- _Exercise objective_:
Omit the pictures and retype only the lines from the one containing "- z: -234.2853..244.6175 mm" through the end of the listing, both ends included.

Data provided: Begin

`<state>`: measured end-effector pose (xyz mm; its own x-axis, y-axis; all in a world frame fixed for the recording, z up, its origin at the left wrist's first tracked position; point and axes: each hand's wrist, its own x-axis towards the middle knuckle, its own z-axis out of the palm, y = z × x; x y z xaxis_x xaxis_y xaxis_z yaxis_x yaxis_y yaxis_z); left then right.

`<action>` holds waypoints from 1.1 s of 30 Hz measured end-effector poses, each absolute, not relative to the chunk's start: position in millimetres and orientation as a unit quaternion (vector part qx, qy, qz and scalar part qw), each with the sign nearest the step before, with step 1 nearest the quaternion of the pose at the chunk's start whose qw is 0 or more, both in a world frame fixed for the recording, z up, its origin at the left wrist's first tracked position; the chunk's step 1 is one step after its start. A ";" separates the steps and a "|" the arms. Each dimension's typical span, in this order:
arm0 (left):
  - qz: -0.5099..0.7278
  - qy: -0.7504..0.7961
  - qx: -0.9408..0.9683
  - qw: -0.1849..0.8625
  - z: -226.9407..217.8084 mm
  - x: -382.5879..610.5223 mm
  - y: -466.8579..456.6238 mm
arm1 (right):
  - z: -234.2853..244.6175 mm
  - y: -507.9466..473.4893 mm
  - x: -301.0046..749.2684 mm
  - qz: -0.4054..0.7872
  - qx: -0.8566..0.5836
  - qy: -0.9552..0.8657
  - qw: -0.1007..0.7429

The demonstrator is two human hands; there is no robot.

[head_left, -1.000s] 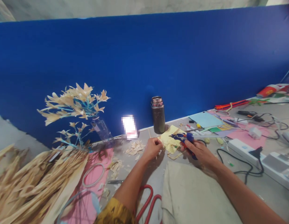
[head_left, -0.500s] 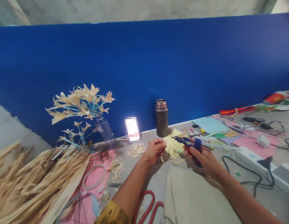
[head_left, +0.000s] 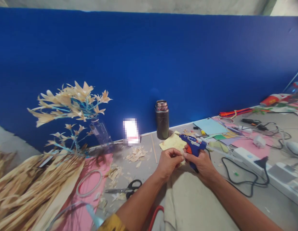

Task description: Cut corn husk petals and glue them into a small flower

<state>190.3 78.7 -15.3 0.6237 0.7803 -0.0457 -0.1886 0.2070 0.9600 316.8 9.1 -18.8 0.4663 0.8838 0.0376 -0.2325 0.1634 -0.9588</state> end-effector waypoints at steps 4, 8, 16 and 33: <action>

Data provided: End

- _Completed task_:
  - z: -234.2853..244.6175 mm
  - y: -507.9466..473.4893 mm
  - x: -301.0046..749.2684 mm
  - qz: -0.4054..0.7872
  - qx: -0.8566..0.5836
  - qy: -0.9552..0.8657
  - qw: -0.1007..0.7429

The demonstrator is two human hands; there is no robot.

[head_left, -1.000s] 
[head_left, -0.500s] 
[head_left, +0.000s] 

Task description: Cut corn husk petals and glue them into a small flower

<state>190.3 78.7 -15.3 0.6237 0.7803 -0.0457 -0.1886 0.2070 0.9600 316.8 9.1 -18.8 0.4663 0.8838 0.0376 -0.2325 0.1634 -0.9588</state> end-effector waypoints at steps 4, 8, 16 and 33: <action>

That concludes the answer to this exercise.